Another of Buford's legacies was that many of his proteges were advanced to higher levels of command within the Army of the Potomac's Cavalry Corps. Both Tom Devin and William Gamble were promoted to brigadier general after the campaign, and Wesley Merritt served as commander of the First Division until after Appomattox, continuing on meritoriously in the post- war army.

Buford's most important legacy, however, lay in the successes of the cavalry corps of the Army of the Potomac. The Gettysburg Campaign was the first time the Union horsemen - discounting the fight at Kelly's Ford on March 17, 1863, when Brig.
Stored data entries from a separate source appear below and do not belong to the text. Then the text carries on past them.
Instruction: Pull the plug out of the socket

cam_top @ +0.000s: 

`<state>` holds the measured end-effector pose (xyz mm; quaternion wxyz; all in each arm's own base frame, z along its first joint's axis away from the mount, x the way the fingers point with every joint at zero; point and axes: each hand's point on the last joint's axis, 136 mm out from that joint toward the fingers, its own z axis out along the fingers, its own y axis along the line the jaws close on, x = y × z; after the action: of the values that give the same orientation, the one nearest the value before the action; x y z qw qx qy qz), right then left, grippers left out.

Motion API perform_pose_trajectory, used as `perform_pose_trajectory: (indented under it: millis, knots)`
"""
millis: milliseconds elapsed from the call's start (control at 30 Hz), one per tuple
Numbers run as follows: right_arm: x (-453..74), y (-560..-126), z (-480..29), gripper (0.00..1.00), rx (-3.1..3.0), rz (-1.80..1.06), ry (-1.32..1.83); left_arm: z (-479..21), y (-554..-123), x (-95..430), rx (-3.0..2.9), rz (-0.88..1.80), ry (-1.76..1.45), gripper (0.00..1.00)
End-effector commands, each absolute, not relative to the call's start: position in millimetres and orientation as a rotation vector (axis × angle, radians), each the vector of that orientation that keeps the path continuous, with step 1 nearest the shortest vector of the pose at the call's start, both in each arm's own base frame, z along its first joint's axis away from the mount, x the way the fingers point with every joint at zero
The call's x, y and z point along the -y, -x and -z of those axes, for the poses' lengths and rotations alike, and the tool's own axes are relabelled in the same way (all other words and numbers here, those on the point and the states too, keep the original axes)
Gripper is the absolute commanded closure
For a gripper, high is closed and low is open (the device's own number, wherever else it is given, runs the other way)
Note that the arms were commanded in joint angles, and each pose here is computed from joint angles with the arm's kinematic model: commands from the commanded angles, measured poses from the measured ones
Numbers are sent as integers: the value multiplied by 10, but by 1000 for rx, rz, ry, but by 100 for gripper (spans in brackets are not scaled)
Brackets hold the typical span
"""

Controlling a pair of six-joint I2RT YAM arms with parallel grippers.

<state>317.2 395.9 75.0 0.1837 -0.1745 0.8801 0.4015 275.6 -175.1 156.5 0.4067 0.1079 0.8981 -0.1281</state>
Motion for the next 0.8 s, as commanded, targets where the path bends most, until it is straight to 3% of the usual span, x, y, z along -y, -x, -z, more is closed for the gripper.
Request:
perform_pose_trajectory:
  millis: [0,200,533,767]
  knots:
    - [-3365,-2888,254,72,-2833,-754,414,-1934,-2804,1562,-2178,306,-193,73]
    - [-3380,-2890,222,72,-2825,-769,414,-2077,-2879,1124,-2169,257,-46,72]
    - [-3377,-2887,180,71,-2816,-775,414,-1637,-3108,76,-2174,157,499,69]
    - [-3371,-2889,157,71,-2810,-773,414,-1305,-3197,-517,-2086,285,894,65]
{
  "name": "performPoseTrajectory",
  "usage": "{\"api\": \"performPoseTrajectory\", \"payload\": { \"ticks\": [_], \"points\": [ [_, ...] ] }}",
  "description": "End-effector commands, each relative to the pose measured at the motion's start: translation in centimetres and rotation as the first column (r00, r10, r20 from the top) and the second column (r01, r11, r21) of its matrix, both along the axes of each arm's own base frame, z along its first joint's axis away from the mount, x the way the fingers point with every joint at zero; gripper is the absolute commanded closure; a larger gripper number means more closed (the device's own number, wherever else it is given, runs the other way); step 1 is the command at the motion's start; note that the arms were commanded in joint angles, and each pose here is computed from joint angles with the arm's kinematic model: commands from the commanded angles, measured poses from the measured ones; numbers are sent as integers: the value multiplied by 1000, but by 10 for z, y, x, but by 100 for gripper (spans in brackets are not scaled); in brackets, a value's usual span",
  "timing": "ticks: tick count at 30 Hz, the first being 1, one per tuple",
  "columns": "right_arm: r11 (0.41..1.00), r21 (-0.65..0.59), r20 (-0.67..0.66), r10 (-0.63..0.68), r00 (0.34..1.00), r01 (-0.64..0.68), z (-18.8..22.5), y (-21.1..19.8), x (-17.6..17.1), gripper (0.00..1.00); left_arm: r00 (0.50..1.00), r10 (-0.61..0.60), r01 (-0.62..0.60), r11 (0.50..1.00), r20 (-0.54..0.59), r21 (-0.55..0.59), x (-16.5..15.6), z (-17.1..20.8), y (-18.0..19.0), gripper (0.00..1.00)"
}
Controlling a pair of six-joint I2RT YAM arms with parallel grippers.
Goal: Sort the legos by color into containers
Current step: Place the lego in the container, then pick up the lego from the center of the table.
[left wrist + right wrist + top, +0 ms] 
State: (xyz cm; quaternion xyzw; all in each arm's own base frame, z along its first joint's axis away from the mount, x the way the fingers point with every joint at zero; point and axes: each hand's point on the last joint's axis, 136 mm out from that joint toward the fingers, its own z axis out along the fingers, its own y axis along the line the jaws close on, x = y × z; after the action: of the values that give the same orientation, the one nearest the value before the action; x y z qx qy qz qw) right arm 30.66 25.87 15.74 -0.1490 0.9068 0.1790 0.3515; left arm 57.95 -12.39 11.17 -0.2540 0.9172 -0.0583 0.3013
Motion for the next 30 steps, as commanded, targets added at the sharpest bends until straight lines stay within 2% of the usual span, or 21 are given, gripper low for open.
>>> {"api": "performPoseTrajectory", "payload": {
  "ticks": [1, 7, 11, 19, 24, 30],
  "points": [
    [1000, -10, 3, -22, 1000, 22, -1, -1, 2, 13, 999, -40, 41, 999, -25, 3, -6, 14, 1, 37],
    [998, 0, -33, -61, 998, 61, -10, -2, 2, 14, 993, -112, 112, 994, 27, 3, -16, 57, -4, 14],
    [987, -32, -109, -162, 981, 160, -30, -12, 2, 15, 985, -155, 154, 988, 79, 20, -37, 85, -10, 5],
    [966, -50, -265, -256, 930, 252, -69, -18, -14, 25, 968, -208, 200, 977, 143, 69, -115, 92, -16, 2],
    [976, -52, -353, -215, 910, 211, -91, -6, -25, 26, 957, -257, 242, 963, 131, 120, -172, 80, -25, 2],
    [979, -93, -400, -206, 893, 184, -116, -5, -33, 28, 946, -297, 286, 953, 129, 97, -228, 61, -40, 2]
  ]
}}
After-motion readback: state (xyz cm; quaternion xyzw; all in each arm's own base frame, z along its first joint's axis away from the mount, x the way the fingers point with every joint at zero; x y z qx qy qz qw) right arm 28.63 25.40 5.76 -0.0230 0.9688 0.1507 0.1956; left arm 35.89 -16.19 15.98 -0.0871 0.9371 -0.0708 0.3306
Gen. William Averell had the heaviest battalions took on Jeb Stuart's vaunted cavaliers in grey and fought them as equals. The actions at Brandy Station, Aldie, Middleburg, and Upperville, and during the retreat from Gettysburg were stand-up fights, in which the Union cavalry held its own and defeated Stuart's cavalry on several occasions.

John Buford and his men deserve the accolades they received for their role in the Gettysburg Campaign, for without their service, the outcome of the Civil War might have been changed.


ORDER OF BATTLE FIRST DIVISION, CAVALRY CORPS, ARMY OF THE POTOMAC

THE GETTYSBURG CAMPAIGN, JUNE 9-JULY 31, 1863

Brig. Gen. John Buford, commanding

First Brigade
Col. Benjamin F. "Grimes" Davis*
Maj. William S. McClure**
Col. William Gamble

8th Illinois (Maj. John Beveridge)
12th Illinois (four companies)
3rd Indiana (six companies)(along with 12th Ill., under Col. George H. Chapman)
8th New York (Col. William L. Markel)

Second Brigade
Col. Thomas C. Devin

6th New York (eight companies)(Lt. Col. William H. Crocker)
9th New York (Col. William Sackett)
17th Pennsylvania (Col. Josiah H. Kellogg)
3rd West Virginia (two companies)(Capt. Seymour B. Conger)

Reserve Brigade
Maj. Charles J. Whiting***
Maj. Samuel H. Starr****
Brig. Gen. Wesley Merritt

6th Pennsylvania (Maj. James H. Haseltine)
1st United States (Capt. Richard S.C. Lord)
2nd United States (Capt. Theophilus F. Rodenbough)
5th United States (Capt. Julius W. Mason)
6th United States (Maj. Samuel H. Starr)
Horse Artillery
Second Brigade (Capt. John C. Tidball)

Companies E/G, 1st United States
(Capt. Alanson M. Randol)
Company K, 1st United States
(Capt. William M. Graham)
Company A, 2nd United States
(Lt. John H. Calef)


*Killed in action at the Battle of Brandy Station, June 9, 1863.
**Relieved of command when Gamble returned to duty on June 13, 1863.
***Relieved of command after the Battle of Brandy-Station.
****Relieved of command upon promotion of Merritt to brigadier general; lost an arm after being wounded in action
July 3, 1863, at Fairfield, Pennsylvania.